» WHAT THE EXERCISE ASKS
Go through the entries and copy each one exactly. Leave none out.

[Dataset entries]
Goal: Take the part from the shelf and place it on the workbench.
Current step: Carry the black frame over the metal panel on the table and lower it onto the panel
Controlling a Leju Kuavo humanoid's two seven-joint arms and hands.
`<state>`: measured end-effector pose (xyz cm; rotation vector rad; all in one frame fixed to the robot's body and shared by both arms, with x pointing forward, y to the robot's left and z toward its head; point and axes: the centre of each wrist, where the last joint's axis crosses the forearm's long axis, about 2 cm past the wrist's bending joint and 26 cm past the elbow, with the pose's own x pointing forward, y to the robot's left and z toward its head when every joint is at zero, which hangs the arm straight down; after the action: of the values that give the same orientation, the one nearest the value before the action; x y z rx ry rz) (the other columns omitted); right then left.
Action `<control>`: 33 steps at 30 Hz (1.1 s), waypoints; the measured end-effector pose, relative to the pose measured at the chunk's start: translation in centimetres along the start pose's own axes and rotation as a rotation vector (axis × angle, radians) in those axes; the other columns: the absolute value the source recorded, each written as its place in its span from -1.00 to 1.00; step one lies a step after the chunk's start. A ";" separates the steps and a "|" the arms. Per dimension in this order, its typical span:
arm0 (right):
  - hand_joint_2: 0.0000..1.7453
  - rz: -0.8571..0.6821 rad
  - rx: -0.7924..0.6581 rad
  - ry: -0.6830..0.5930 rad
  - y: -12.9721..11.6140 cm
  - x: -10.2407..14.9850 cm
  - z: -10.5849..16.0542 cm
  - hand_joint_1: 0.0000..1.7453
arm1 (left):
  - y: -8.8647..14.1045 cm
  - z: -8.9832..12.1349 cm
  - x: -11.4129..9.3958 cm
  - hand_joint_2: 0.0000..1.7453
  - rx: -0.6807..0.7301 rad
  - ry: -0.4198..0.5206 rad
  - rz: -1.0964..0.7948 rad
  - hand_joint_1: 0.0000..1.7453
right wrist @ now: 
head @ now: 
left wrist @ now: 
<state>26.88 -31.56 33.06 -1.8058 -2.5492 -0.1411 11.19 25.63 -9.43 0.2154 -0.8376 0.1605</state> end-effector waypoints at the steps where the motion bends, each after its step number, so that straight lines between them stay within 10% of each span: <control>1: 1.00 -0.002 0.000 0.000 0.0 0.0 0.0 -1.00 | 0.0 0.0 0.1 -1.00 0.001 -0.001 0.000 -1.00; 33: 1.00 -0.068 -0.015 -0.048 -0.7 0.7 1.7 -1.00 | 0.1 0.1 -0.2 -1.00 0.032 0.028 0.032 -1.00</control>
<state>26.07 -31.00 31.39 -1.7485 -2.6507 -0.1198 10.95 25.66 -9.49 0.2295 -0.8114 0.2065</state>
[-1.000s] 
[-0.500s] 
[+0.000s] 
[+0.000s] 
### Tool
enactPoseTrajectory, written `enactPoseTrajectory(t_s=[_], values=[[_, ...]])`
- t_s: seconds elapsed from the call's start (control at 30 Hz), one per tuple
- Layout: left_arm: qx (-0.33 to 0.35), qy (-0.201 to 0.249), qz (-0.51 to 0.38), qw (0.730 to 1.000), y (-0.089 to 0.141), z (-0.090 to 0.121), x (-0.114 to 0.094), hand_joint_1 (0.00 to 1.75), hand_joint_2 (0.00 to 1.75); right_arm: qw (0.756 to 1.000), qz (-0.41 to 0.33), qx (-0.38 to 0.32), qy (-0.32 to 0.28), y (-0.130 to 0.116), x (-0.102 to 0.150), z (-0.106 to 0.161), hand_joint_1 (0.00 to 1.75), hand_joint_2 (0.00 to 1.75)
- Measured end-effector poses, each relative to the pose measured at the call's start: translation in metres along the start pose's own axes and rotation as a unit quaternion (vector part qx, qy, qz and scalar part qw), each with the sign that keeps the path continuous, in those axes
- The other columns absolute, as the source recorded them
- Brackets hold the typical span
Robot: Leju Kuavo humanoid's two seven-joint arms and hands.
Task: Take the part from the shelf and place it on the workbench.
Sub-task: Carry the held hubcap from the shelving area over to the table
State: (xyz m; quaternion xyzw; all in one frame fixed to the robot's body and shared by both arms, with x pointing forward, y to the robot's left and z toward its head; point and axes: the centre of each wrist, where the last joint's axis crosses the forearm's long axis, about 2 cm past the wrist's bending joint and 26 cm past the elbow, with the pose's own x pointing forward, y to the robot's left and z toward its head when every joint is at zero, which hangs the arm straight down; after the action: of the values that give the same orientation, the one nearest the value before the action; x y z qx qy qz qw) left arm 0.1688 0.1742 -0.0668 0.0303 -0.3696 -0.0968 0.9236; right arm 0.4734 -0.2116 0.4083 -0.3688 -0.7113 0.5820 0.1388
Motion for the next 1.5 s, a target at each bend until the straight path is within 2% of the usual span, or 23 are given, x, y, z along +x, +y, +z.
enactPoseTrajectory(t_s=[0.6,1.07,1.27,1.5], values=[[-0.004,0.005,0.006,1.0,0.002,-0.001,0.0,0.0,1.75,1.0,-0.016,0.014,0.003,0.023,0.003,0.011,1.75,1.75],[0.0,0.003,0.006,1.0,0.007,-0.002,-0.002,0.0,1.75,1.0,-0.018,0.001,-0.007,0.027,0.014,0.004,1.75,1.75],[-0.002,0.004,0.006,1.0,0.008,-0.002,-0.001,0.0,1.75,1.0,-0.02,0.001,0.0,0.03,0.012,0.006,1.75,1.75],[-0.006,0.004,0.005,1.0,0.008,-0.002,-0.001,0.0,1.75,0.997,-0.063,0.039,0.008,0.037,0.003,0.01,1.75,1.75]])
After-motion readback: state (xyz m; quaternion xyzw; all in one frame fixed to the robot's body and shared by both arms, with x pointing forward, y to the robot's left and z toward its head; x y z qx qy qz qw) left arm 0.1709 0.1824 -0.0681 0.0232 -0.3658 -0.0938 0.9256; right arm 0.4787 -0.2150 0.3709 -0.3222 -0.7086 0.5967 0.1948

» SOLVED EXERCISE
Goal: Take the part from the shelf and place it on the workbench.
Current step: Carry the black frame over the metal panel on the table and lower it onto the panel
Controlling a Leju Kuavo humanoid's two seven-joint arms and hands.
`<state>`: measured end-effector pose (xyz cm; rotation vector rad; all in one frame fixed to the robot's body and shared by both arms, with x pointing forward, y to the robot's left and z toward its head; point and axes: the centre of each wrist, where the last joint's axis crosses the forearm's long axis, about 2 cm past the wrist's bending joint and 26 cm past the elbow, with the pose's own x pointing forward, y to the robot's left and z toward its head when every joint is at zero, which hangs the arm straight down; after the action: of the values that give the same orientation, the one nearest the value before the action; x y z rx ry rz) (the other columns omitted); right then left.
Action `<control>`: 33 steps at 30 Hz (1.1 s), waypoints; the measured end-effector pose, relative to the pose measured at the chunk's start: translation in centimetres along the start pose's own axes and rotation as a rotation vector (axis × angle, radians) in those axes; the other columns: the absolute value the source recorded, each written as its place in its span from -1.00 to 1.00; step one lies a step after the chunk's start. A ";" separates the steps and a "|" the arms. Per dimension in this order, its typical span:
arm0 (right):
  - hand_joint_2: 0.0000..1.7453
  - rz: -0.8571..0.6821 rad
  - rx: -0.7924..0.6581 rad
  - ry: -0.6830..0.5930 rad
  - y: -12.9721..11.6140 cm
  - x: -10.2407..14.9850 cm
  - z: -10.5849..16.0542 cm
  - hand_joint_1: 0.0000..1.7453
arm1 (left):
  - y: -8.8647..14.1045 cm
  - z: -8.9832..12.1349 cm
  - x: -11.4129..9.3958 cm
  - hand_joint_2: 0.0000..1.7453
  - rx: -0.6807..0.7301 rad
  - ry: -0.4198..0.5206 rad
  - rz: -1.0964..0.7948 rad
  - hand_joint_1: 0.0000..1.7453
right wrist @ now: 
head @ now: 
left wrist @ now: 
<state>26.88 -31.56 33.06 -1.8058 -2.5492 -0.1411 11.19 25.63 -9.43 0.2154 -0.8376 0.1605</state> end-effector waypoints at the steps where the motion bends, each after its step number, so that straight lines between them stay within 10% of each span: <control>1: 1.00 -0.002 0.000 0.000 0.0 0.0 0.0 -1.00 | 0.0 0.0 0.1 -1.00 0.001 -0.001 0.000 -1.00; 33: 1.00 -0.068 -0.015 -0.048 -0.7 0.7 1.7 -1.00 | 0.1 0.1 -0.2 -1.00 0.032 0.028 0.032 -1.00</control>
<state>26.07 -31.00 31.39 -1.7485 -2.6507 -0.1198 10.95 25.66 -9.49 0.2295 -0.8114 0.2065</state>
[-1.000s] 
[-0.500s] 
[+0.000s] 
[+0.000s] 
### Tool
enactPoseTrajectory, written `enactPoseTrajectory(t_s=[_], values=[[_, ...]])`
- t_s: seconds elapsed from the call's start (control at 30 Hz), one per tuple
- Layout: left_arm: qx (-0.33 to 0.35), qy (-0.201 to 0.249), qz (-0.51 to 0.38), qw (0.730 to 1.000), y (-0.089 to 0.141), z (-0.090 to 0.121), x (-0.114 to 0.094), hand_joint_1 (0.00 to 1.75), hand_joint_2 (0.00 to 1.75); right_arm: qw (0.756 to 1.000), qz (-0.41 to 0.33), qx (-0.38 to 0.32), qy (-0.32 to 0.28), y (-0.130 to 0.116), x (-0.102 to 0.150), z (-0.106 to 0.161), hand_joint_1 (0.00 to 1.75), hand_joint_2 (0.00 to 1.75)
- Measured end-effector poses, each relative to the pose measured at the call's start: translation in metres along the start pose's own axes and rotation as a unit quaternion (vector part qx, qy, qz and scalar part qw), each with the sign that keeps the path continuous, in those axes
- The other columns absolute, as the source recorded them
- Brackets hold the typical span
Robot: Leju Kuavo humanoid's two seven-joint arms and hands.
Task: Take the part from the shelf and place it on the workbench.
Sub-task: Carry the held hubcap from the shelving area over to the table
State: (xyz m; quaternion xyzw; all in one frame fixed to the robot's body and shared by both arms, with x pointing forward, y to the robot's left and z toward its head; point and axes: the centre of each wrist, where the last joint's axis crosses the forearm's long axis, about 2 cm past the wrist's bending joint and 26 cm past the elbow, with the pose's own x pointing forward, y to the robot's left and z toward its head when every joint is at zero, which hangs the arm straight down; after the action: of the values that give the same orientation, the one nearest the value before the action; x y z qx qy qz qw) left arm 0.1688 0.1742 -0.0668 0.0303 -0.3696 -0.0968 0.9236; right arm 0.4734 -0.2116 0.4083 -0.3688 -0.7113 0.5820 0.1388
Motion for the next 1.5 s, a target at each bend until the straight path is within 2% of the usual span, or 23 are given, x, y, z along +x, +y, +z.
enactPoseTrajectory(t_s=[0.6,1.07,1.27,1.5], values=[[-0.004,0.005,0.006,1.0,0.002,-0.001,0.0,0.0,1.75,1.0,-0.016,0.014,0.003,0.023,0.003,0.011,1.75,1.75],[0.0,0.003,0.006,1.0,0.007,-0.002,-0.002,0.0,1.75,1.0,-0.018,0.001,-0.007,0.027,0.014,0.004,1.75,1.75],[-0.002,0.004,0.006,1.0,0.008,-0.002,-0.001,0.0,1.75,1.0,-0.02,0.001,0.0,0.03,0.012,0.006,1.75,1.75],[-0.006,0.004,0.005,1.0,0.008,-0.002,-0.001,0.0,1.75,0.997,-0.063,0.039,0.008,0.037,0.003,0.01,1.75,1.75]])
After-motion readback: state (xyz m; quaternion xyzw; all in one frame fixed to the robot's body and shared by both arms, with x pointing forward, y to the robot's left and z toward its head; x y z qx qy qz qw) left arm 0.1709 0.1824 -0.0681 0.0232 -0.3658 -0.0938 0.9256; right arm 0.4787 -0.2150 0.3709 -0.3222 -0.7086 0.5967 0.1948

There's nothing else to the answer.